Analysis of evoked firing.
Frequency–current (f–I) relationships for evoked firing were determined by injecting 200 ms or 1 s current steps with amplitudes increasing by 20 pA, typically up to a maximum of 300–320 pA (or less if cells entered depolarization block for smaller currents). The initial frequency of firing was calculated from the first three spikes. The slope of the f–I relationship was calculated from a linear fit for the data from zero to 160 pA (or to the maximum current injected if less), for which the f–I relationship was approximately linear.
Choice of blockers and concentrations
We used both iberiotoxin and paxilline to inhibit BK channels. Paxilline inhibits BK channels with a half-blocking concentration of ∼10 nm (Knaus et al., 1994) regardless of the presence or identity of β subunits (Hu et al., 2001; Wang et al., 2014), whereas BK channels containing β4 subunits are essentially insensitive to iberiotoxin (Meera et al., 2000; Wang et al., 2014). Because we wanted to quantify all BK current present, we used 300 nm paxilline in most experiments with dissociated cells. However, in experiments in brain slice, we found that paxilline inhibition was slow to develop, probably reflecting loss of the relatively hydrophobic molecule into the large volume of tissue. Iberiotoxin inhibition reached steady-state more quickly, likely because of lack of partition into cells. Therefore, most slice experiments were done with 150 nm iberiotoxin. We also tested 150 nm iberiotoxin on a smaller number of dissociated neurons and saw similar amount of inhibition (49 ± 9%, n = 7) as produced by paxilline (53 ± 3%, n = 23) for action potential-evoked outward current, which was also similar to the reduction we saw with iberiotoxin in slice experiments (59 ± 9%, n = 7). Therefore, it seems likely that most or all of the BK current in dopaminergic neurons is iberiotoxin-sensitive “type I” current from channels lacking the β4 subunit (cf. Wang et al., 2014). The fast activation kinetics (see Fig. 6D,E) are also consistent with type-I BK current (Jaffe et al., 2011; Wang et al., 2014).
Previous experiments have shown that paxilline inhibits BK channels with a high degree of selectivity (Knaus et al., 1994). Iberiotoxin also is highly selective for BK channels (Galvez et al., 1990). Although it is difficult to be completely sure that selectivity established using heterologously expressed channels carries over to native neuronal channels, it was very clear in our experiments that neither iberiotoxin nor paxilline inhibited Kv2 current significantly, because neither had any significant blocking effect on the slow tail current at −48 or −68 mV, which was blocked effectively by GxTX-1E (Figs. 1A, Fig. 6A). GxTX-1E was previously found to have no blocking effect on BK channels (Herrington et al., 2006). However, GxTX-1E does produce weak inhibition of IA, so we used a concentration of 100 nm which in previous experiments was found to produce nearly maximal inhibition of neuronal Kv2 channels while inhibiting IA only slightly (Liu and Bean, 2014).

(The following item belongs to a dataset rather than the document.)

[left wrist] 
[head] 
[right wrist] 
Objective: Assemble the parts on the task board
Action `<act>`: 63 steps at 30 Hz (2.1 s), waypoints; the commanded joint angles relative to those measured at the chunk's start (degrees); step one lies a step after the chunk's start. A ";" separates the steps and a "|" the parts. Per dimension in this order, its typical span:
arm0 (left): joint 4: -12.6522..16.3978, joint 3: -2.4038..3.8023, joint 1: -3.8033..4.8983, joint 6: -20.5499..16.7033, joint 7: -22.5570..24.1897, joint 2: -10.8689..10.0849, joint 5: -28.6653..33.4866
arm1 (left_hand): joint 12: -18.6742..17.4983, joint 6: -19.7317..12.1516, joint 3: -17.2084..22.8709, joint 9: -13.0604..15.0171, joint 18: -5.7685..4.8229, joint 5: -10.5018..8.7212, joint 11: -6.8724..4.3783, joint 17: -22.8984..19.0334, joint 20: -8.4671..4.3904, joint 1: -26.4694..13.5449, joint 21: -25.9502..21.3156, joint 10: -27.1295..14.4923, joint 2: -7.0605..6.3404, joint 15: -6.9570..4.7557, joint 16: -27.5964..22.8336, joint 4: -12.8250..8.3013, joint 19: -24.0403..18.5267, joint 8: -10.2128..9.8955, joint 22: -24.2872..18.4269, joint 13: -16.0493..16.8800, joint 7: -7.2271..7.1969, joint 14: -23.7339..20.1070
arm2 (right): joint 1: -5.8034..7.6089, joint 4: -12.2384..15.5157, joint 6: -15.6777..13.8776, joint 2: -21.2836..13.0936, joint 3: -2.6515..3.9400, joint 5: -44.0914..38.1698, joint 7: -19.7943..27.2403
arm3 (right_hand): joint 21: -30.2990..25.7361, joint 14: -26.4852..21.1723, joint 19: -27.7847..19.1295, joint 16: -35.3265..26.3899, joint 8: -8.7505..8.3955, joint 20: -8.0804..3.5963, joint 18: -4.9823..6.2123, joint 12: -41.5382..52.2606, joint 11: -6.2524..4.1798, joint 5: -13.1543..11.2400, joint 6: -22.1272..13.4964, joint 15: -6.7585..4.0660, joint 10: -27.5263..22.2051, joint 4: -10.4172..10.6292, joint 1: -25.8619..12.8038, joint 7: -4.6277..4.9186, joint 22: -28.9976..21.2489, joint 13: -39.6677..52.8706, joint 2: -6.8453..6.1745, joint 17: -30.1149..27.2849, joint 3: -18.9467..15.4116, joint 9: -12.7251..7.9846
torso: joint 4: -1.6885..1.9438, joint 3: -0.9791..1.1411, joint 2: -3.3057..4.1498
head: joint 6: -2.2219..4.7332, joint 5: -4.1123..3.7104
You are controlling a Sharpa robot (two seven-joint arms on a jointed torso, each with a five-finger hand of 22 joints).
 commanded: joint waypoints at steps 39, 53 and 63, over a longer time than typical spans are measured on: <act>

Data are presented as mean ± SEM. Significance of changes in parameters was assessed by the nonparametric Mann–Whitney test for unpaired data and the Wilcoxon signed rank test for paired data. For N ≥ 10, two-tailed p values were calculated; for N < 10, nondirectional significance limits are stated based on the small-sample critical values table.
Results
BK and Kv2 channels carry large depolarization-activated currents in dopaminergic SNc neurons
Single-channel currents through large conductance calcium-activated potassium (BK) channels have been described in SNc dopaminergic cells (Su et al., 2010; Ramírez-Latorre, 2012), but the size and kinetics of macroscopic BK current in dopaminergic neurons are unknown. To determine the possible contribution of BK channels to overall depolarization-activated potassium currents in dopaminergic SNc neurons, we performed voltage-clamp experiments, first in brain slice and then in dissociated neurons. We found that BK channels carry a substantial fraction of total depolarization-activated potassium current in both preparations. Figure 1 shows a recording from a dopaminergic neuron in a brain slice. Application of the selective BK inhibitor iberiotoxin (150 nm) inhibited approximately one-third of the current activated by a step from −63 to +2 mV. This result was typical. In collected results, 150 nm iberiotoxin inhibited current evoked by a step from −63 to +2 mV by 38 ± 6% (n = 7).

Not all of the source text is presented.